What does liberal order actually amount to outside the West, where it has been most institutionalised? Contrary to the Atlantic or Pacific, liberal hegemony is thin in the Indian Ocean World; there are no equivalents of NATO, the EU or the US-Japan defence relationship.
Yet what this book calls the ‘Global Indian Ocean’ was the beating heart of earlier epochs of globalisation, where experiments in international order, market integration and cosmopolitanisms were pioneered. Moreover, it is in this macro-region that today’s challenges will face their defining hour: climate change, pandemics, and the geopolitical contest pitting China and Pakistan against the USA and India. The Global Indian Ocean states represent the greatest range of political systems and ideologies in any region, from Hindu-nationalist India and nascent democracy in Indonesia and South Africa, to the Gulf’s mixture of tribal monarchy and high modernism.
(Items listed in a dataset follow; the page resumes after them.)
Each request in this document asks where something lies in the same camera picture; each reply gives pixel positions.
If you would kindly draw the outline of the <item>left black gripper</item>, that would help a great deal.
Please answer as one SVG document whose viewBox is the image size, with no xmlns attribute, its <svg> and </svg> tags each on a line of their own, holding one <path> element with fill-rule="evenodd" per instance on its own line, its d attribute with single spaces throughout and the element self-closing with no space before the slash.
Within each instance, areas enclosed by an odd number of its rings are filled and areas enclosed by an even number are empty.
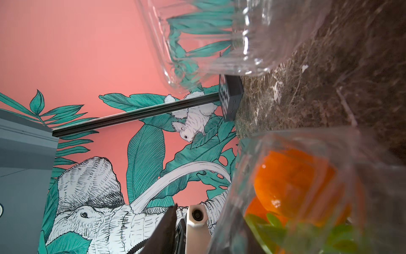
<svg viewBox="0 0 406 254">
<path fill-rule="evenodd" d="M 186 222 L 181 219 L 176 227 L 174 239 L 174 254 L 185 254 L 186 248 Z"/>
</svg>

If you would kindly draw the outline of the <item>orange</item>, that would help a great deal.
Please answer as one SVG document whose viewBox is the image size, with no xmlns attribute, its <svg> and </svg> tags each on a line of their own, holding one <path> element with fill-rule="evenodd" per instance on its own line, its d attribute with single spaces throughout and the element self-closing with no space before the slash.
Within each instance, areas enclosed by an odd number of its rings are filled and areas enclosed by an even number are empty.
<svg viewBox="0 0 406 254">
<path fill-rule="evenodd" d="M 338 171 L 328 160 L 297 149 L 271 151 L 258 162 L 255 170 L 255 197 L 267 211 L 288 220 L 296 218 L 304 208 L 301 220 L 322 226 L 344 193 L 343 187 L 335 187 L 332 197 L 317 207 Z"/>
</svg>

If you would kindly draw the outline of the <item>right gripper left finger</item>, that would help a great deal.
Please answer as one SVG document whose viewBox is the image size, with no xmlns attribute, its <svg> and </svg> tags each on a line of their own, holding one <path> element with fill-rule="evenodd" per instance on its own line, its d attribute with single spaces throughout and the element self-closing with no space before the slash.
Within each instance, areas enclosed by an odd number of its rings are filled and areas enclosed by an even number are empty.
<svg viewBox="0 0 406 254">
<path fill-rule="evenodd" d="M 170 206 L 152 236 L 146 242 L 141 254 L 173 254 L 177 226 L 177 208 Z"/>
</svg>

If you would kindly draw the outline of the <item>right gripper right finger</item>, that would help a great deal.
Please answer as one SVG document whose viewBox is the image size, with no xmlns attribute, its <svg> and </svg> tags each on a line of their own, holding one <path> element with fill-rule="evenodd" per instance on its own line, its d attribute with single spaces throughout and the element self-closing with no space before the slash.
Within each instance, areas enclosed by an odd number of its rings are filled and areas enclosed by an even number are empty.
<svg viewBox="0 0 406 254">
<path fill-rule="evenodd" d="M 264 254 L 264 250 L 256 240 L 240 211 L 233 219 L 230 232 L 231 254 Z"/>
</svg>

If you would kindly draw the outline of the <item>clear clamshell container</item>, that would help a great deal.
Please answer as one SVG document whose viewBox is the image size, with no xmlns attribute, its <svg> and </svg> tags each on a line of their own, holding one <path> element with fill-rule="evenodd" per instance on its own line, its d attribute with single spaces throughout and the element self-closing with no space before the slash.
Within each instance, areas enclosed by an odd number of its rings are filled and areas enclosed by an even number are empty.
<svg viewBox="0 0 406 254">
<path fill-rule="evenodd" d="M 210 254 L 403 254 L 406 166 L 352 127 L 258 133 L 237 170 Z"/>
<path fill-rule="evenodd" d="M 162 81 L 191 91 L 214 75 L 269 73 L 313 36 L 331 1 L 136 1 Z"/>
</svg>
These essays by leading scholars examine key aspects of political order, and their roots in the colonial and pre-colonial past, through the lenses of state-building, nationalism, international security, religious identity and economic development. The emergent lessons are of great importance for the world, as the ‘global’ liberal order fades and new alternatives struggle to be born.
Harry Verhoeven is a senior advisor at the European Institute of Peace, and the founder and Convenor of the Oxford University China–Africa Network. He holds a DPhil from Oxford.
Anatol Lieven is a senior fellow of the Quincy Institute for Responsible Statecraft in Washington DC, and was formerly a professor at Georgetown University in Qatar and King's College London. In the 1980s and 1990s he worked as a British journalist in South Asia and the former Soviet Union, and is the author of several books on these regions including Pakistan: A Hard Country (2011). His most recent book, Climate Change and the Nation State, appeared in paperback in 2021.